Frustration.
Hurt.
Anger.
Hurt that’s masked by anger.
I take it out on the deck, cleaning and scrubbing, spraying and wiping. I’m sweating and grunting through the work, the springtime sun beating down on me. I wish it were rainy and cold to match my mood. The fact that the color of the sky reminds me of Cami’s eyes when she’s laughing only pisses me off.
An hour later, the deck is clean and I’m moving around in the shed to grab the wood stain and supplies I need. Normally this job is a pain in the ass that I hate but right now, I’m grateful for the distraction.
Arms loaded with everything I need to start staining, I head toward the stairs to get started. Only, something catches my attention out of the corner of my eye. Or rather, someone.
Cami.
Coming to tell me she’s leaving, if the way her head is aimed at her tennis shoes and her fingers are twisting in front of her is anything to go by. She’s nervous? She’s sad? Fine. Whatever.
I set everything down at the base of the stairs and turn toward her, hands on my hips. As soon as she’s close, I give her a chin nod. “Hey.”
“Hi.”
“What’s up?”
She scrunches her eyebrows, no doubt confused by my distance, both physical and emotional.
“I uh…”
“Yeah?”
“Is, um, everything okay?”
“Everything’s fine. Back to normal for me. I’ve got a lot of work to do here, Cami. I have guests coming in next week.”
“Oh.”
“What did you need? Have some laundry you need done? Me to go on another groceries run? More wood for the fireplace or cleaning supplies? To use the grill to make some burgers or grilled chicken?” I pause then lower my voice. “Or maybe you want to cuddle up close and watch a movie together or hang out?” I give off a list of all the things that I’ve done for her over the last five weeks like I’m angry and pissed that I did any of it. Thing of it is, though, I didn’t mind a single one of them and if anyone would ask me if I’d change anything from her time here, I’d tell them no.
“No.”
“No what?” I hate the tone of voice I’m using. Short and irritated with her. It’s not me. Not who I am. But she’s about to give methe speechand I thought I had more time with her first. I had hoped that maybe, just maybe, I’d be able to convince her that we could work something out. See where a relationship could go between us. But she rejected the idea before it even left my lips.
She looks out toward the water and crosses her arms, bites her lower lip, and closes her eyes, inhaling deeply. When she turns her head and opens her eyes, they’re glossy. A vise is gripping my heart at seeing her tears but I don’t rush over to hold her like I want to. I’ve held her in the sweet morning light after sleeping next to her all night, in the afternoon when we come inside from playing — literally playing. I’ve had more fun with her these last few weeks. She’s always up for anything, and if I let myself go there, I’d think that she was damn near perfect for me. But I won’t go there or allow myself to think it.
In the evenings, I’ve held her as we cuddle on the couch in front of the fire or while we watch another movie. My arms naturally wrapped around her so often that not doing so now feels like I’m going against who I am.
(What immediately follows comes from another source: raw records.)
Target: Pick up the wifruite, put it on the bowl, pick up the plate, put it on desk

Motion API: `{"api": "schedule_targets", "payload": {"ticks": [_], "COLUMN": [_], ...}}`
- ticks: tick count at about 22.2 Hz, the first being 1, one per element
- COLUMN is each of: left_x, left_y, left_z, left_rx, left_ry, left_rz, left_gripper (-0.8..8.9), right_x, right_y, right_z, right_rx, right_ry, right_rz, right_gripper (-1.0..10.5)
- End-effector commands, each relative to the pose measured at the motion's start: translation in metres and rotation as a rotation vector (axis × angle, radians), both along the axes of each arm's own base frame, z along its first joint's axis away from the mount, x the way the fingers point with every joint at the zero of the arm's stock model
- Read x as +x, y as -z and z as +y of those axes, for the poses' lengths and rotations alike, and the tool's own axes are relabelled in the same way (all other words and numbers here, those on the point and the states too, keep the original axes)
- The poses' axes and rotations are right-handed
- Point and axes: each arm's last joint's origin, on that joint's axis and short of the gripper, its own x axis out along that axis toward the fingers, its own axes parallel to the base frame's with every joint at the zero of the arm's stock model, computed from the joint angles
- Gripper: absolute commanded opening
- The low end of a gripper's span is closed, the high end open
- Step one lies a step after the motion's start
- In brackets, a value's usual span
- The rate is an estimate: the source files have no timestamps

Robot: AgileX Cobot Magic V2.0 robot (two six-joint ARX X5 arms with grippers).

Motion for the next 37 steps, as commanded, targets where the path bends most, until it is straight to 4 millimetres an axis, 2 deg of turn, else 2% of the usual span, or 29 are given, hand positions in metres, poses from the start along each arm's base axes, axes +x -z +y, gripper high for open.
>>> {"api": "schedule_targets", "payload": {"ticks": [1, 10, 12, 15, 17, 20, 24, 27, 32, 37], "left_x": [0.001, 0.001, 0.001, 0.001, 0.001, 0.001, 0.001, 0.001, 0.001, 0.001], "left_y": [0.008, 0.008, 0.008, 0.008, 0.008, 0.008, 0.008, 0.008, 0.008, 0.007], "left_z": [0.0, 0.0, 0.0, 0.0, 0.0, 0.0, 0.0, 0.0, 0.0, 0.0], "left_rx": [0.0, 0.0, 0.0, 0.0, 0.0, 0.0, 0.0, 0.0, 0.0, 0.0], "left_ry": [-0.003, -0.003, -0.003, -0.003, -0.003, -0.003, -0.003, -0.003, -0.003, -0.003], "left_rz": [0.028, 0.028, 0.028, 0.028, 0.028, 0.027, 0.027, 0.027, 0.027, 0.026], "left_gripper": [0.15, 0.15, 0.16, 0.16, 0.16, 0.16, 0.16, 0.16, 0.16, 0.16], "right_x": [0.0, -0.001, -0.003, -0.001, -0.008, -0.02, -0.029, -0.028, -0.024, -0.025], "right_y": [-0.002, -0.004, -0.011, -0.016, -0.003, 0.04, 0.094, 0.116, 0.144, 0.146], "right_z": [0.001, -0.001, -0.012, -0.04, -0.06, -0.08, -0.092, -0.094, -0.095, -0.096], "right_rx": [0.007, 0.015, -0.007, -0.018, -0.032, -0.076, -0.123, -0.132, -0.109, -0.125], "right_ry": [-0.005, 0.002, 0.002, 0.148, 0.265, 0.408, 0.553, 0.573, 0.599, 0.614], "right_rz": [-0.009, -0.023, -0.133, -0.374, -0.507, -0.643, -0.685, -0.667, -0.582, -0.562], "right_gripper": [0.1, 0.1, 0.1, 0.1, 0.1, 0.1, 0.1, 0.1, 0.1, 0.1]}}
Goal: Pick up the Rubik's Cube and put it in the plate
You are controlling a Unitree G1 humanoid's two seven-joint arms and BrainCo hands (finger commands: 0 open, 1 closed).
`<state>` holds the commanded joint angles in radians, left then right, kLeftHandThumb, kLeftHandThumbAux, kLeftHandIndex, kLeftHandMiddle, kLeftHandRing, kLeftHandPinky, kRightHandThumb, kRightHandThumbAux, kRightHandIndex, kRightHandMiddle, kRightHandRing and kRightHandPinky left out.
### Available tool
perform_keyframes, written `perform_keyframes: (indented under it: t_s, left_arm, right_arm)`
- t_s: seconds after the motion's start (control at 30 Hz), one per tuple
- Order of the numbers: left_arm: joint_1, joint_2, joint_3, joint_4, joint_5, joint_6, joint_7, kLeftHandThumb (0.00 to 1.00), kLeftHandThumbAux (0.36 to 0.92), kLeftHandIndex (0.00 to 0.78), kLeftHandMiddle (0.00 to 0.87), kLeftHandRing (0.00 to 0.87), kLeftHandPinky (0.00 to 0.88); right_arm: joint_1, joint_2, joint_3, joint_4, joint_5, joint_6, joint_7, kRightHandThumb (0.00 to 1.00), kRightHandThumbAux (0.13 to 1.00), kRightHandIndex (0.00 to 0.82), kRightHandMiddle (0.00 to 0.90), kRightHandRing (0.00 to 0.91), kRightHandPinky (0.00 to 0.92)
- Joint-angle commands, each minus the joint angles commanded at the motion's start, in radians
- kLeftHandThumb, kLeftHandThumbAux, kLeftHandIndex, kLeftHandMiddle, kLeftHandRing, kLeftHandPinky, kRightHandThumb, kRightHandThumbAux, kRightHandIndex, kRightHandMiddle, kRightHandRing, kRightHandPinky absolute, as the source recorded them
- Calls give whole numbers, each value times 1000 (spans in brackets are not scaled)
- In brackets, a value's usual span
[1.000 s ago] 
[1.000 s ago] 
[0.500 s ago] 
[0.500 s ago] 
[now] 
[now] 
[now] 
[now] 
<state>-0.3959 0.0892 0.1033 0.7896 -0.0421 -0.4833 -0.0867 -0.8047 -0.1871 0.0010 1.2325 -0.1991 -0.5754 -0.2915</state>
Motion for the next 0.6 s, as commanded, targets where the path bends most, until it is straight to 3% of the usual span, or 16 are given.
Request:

“I guess I was just coming up here to let you know that something came up back home and I need to leave early.”
“Okay.”
“Okay?”
I shrug, indifferent. I’m not, though. I want to ask her what changed. I want to demand answers but I don’t deserve them. I haven’t earned that right. Not really. She and I decided in the beginning that we were together because we were here and she and I had some chemistry that neither of us wanted to deny ourselves of. But we knew what we were before we started. If she’s leaving now, it is what it is. I can’t change that. She lives in Tennessee. I live at The Escape.
And I’m not willing to change that. The Escape is my life. My world, really. I visit my family, but The Escape is my home and it always will be. I won’t change that for a woman who I’ve known for five weeks.
Damn. I want to punch myself in the gut for even thinking any of that.
I’m an asshole. Who doesn’t deserve Cami.